Around 10 o’clock last night, as Dino Rossi was leaving Blaine, Washington, a rural town 20-minutes north of Bellingham on the border with Canada—where he and Governor Chris Gregoire had just sparred in their second debate—the GOP hopeful stopped at the Yorky’s Grocery, a convenience store attached to an Exxon gas station.

Garner Palomata, the 36-year-old Filipino working behind the counter, recognized Rossi from the candidate’s TV ads. “Hey, you’re the Rossi guys,” Palomata said—a little awed that “someone famous,” with two other guys in suits and ties in tow, had just strolled into his brightly-lit gas station grocery. Thursday night mostly stars a stream of regulars from the fishing town buying beer and cigarettes.

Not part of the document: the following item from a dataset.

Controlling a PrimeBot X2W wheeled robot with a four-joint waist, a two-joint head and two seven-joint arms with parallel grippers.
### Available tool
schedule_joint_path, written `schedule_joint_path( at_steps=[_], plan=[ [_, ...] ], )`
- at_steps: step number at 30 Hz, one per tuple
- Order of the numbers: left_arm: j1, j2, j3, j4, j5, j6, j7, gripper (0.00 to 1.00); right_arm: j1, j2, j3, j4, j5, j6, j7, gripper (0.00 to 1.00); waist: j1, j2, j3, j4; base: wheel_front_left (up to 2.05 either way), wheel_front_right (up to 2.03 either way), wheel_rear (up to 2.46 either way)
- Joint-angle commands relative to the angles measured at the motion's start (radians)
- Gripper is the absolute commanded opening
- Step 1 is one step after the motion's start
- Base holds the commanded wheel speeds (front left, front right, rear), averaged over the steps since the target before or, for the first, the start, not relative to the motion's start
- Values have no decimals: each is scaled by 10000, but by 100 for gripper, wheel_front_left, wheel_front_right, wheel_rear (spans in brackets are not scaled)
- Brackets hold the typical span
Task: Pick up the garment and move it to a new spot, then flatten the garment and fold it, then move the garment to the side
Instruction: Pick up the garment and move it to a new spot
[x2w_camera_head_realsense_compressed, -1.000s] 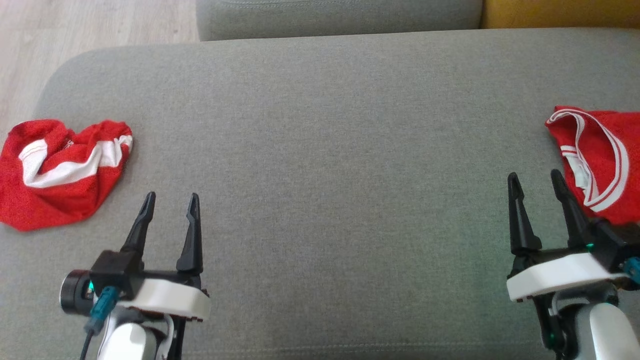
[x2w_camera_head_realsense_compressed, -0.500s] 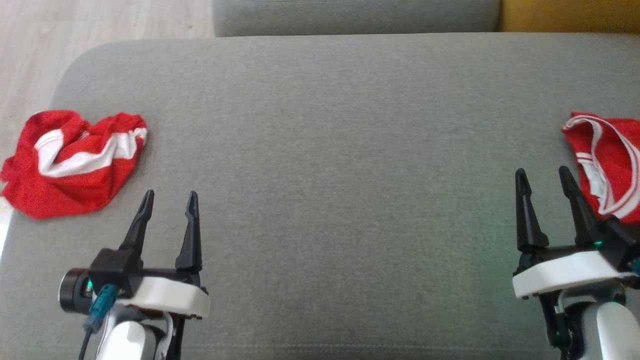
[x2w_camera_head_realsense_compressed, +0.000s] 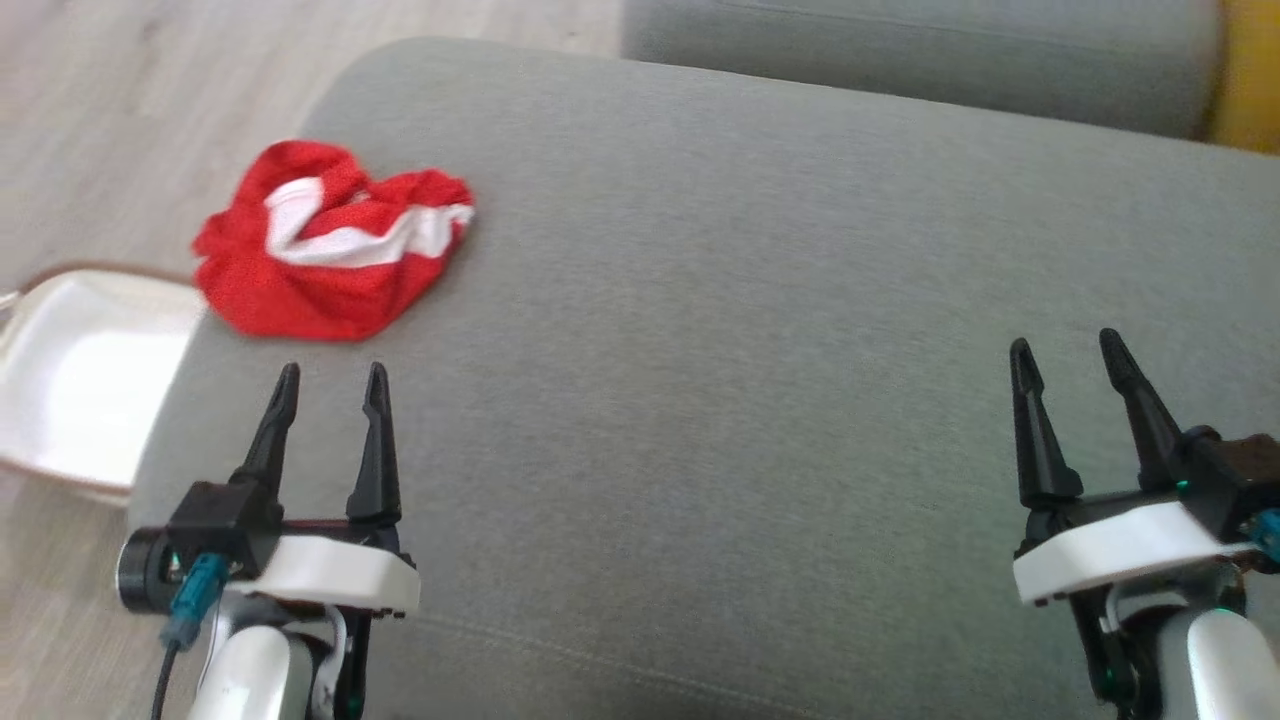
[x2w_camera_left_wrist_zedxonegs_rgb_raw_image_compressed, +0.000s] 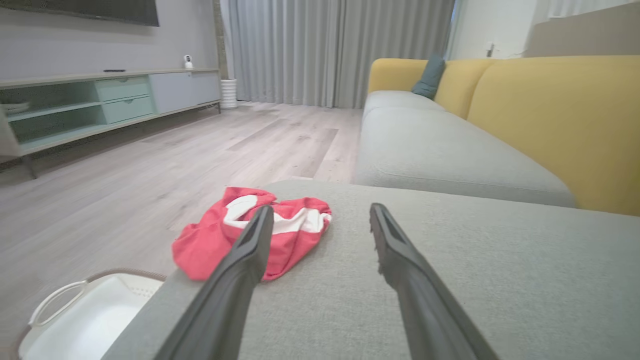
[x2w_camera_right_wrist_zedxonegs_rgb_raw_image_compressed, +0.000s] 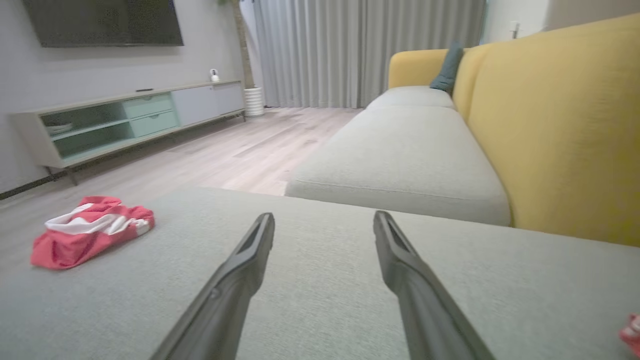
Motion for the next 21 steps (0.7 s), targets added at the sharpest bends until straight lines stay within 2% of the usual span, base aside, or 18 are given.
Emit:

Rossi told Palomata he had just debated Governor Gregoire, and he had won. “We’re in good shape,” Rossi said. Then he bought a king-size package of King Henry Boston baked beans, wintergreen Certs, and a Red Bull for $20 in cash (one of his entourage paid, actually) and headed out of town.

Later that night at Yorky’s—I was on a junk food run— Palomata said he planned to vote for Rossi. “I’m a Republican. I like the Palin thing.” He was glad that Rossi thought the night had gone well.

I told Palomata about one of the main standoffs in that night’s debate, a point that seemed germane to the clerk. Both candidates were asked if they thought the minimum wage was supposed to be a “living wage” and would either one consider scaling it back.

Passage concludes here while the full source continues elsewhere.